== EXERCISE GOAL ==
Set down exactly the lines below, starting at the one that contains "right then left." and ending at the one that contains "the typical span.", with both of those lines included and nothing else.

== RECORDED INFORMATION ==

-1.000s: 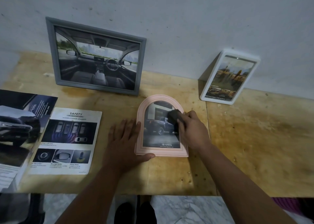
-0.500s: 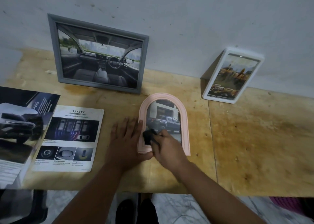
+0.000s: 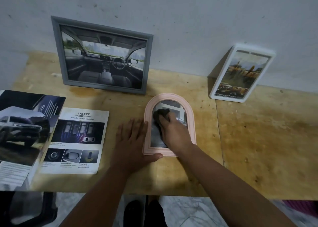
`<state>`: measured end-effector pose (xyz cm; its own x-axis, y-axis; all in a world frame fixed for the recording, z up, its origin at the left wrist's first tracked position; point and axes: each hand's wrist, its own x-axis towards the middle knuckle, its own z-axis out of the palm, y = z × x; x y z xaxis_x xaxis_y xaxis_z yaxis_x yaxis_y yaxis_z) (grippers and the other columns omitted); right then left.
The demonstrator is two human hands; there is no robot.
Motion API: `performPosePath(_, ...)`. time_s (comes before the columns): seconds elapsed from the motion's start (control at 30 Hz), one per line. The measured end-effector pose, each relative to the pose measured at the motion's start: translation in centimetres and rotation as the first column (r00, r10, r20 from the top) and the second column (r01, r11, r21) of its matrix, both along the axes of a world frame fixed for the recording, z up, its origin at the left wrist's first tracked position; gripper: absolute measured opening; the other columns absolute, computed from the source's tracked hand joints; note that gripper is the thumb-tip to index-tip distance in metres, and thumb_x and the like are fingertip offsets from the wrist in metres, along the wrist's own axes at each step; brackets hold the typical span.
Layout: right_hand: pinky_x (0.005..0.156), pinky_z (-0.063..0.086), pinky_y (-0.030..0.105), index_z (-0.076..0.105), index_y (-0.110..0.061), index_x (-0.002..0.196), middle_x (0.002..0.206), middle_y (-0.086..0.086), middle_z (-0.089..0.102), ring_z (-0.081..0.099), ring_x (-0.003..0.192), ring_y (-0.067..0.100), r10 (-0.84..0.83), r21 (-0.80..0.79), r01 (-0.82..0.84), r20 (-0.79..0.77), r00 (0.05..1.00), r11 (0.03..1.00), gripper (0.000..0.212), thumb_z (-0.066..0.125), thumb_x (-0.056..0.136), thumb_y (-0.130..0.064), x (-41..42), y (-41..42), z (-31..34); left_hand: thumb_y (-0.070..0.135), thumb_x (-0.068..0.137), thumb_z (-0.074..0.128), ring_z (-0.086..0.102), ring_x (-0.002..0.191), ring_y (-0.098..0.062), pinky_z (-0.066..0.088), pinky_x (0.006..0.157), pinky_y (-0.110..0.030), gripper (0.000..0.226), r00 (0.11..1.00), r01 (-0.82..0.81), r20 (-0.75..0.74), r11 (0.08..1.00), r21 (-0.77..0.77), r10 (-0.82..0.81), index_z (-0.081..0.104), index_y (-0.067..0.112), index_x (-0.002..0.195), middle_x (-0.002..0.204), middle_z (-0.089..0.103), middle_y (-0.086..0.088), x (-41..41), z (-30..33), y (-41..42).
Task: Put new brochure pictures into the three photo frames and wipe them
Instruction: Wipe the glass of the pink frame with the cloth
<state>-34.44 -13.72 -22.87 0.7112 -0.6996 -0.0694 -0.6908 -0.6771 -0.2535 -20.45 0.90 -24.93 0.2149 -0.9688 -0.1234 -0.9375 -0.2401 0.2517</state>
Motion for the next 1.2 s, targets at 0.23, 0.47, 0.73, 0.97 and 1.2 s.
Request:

== SOLUTION TO THIS TASK ==
`<state>`: measured end-effector pose (xyz cm; its own x-axis, y-axis; all in a world frame fixed for the recording, z up, its origin at the left wrist's first tracked position; point and axes: each hand's wrist, its own x-axis towards the middle knuckle, its own z-axis out of the palm, y = z × x; x y z xaxis_x xaxis_y xaxis_z yaxis_x yaxis_y yaxis_z) (grippers and the other columns omitted); right then left.
The demonstrator is two human hands; there is no robot.
Motion API: `performPosePath(_, ...)`. time_s (comes before the columns): seconds elapsed from the motion's start (control at 30 Hz), one per line. The measured end-effector pose, each relative to the pose measured at the motion's start: translation in centimetres and rotation as the first column (r00, r10, r20 from the top) and the second column (r01, r11, r21) of its matrix, both along the axes of a world frame fixed for the recording, z up, its origin at the left wrist's first tracked position; gripper: absolute measured opening; the other columns absolute, computed from the source's tracked hand joints; note that gripper is the thumb-tip to index-tip distance in metres, and thumb_x and the like are fingertip offsets from the wrist in metres, along the wrist's own axes at each step; brackets hold the typical span.

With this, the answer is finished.